A strike against violence: Spike Lee’s powerful film, Chi-Raq, set in Chicago in 2015, is an impassioned plea to end gun crime. With dialogue incorporating rap and hip-hop, it is a flamboyant version of ancient Greek playwright Aristophanes’ comedy, Lysistrata, from 411 BC, in which women go on a ‘sex strike’ in protest against a prolonged war, the Peloponnesian War. The title is an amalgam of Chicago and Iraq, with Lee furiously presenting the shootings between black gangs in Chicago’s South Side as part of a cycle of poverty, inequality and pervasive machismo.

‘All that social outrage clearly demanded similarly outsized treatment, and Lee and co-writer Kevin Willmott have found a remarkably accommodating vessel in Aristophanes’ Lysistrata, whose tale of an ancient Greek heroine leading an anti-war sex strike has been updated here as an alternately soulful and scalding, playful and deadly serious 21st-century oratorio.’ Variety review, Justin Chang (2015)
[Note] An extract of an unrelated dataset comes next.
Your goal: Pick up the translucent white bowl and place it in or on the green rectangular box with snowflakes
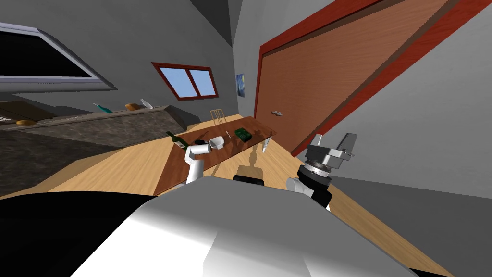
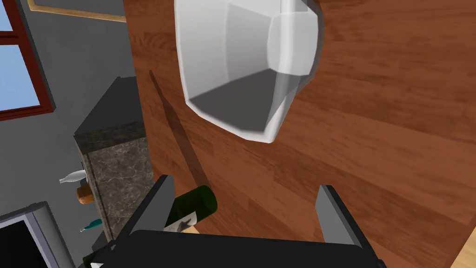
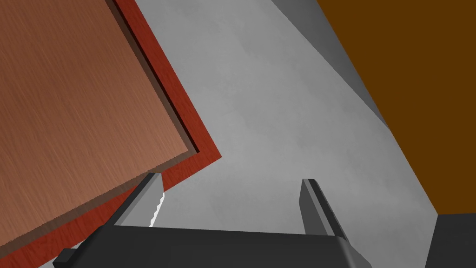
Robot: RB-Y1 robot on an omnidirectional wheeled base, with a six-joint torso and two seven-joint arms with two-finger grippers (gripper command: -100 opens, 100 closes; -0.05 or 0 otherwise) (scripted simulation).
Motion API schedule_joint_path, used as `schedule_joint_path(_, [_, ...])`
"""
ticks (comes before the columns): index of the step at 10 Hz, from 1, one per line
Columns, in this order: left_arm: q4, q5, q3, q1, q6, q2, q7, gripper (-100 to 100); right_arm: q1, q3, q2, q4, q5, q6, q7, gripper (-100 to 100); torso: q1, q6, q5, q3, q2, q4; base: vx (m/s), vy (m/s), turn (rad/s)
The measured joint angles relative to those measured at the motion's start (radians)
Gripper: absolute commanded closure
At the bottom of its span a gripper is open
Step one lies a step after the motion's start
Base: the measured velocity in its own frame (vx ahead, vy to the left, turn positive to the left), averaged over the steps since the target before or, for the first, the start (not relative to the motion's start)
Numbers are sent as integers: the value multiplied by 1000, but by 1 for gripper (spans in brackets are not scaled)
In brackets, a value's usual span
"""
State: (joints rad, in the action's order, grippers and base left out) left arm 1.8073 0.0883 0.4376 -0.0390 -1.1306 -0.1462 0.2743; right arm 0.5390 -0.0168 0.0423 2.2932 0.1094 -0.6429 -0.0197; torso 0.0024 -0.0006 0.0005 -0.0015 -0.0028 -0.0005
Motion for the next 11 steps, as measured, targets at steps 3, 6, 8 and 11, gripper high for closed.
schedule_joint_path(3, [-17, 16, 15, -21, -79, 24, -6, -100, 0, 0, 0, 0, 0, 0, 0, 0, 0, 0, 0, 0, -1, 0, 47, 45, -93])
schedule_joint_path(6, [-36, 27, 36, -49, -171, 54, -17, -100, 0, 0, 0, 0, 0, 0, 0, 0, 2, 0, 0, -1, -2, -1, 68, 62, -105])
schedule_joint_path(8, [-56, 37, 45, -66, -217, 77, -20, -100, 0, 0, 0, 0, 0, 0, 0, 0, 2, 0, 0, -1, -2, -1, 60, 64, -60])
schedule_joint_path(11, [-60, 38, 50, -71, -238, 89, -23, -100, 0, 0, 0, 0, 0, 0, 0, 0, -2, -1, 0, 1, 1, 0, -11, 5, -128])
The cast includes Teyonah Parris as the voice of reason, Lysistrata; Samuel L. Jackson as a one-man Chorus, and John Cusack as a priest campaigning for social justice.

The screening will be introduced by Dr Kerry Phelan, Lecturer in Ancient Classics, Maynooth University.

Irish Film Institute, Sunday February 2nd, 3.40 pm.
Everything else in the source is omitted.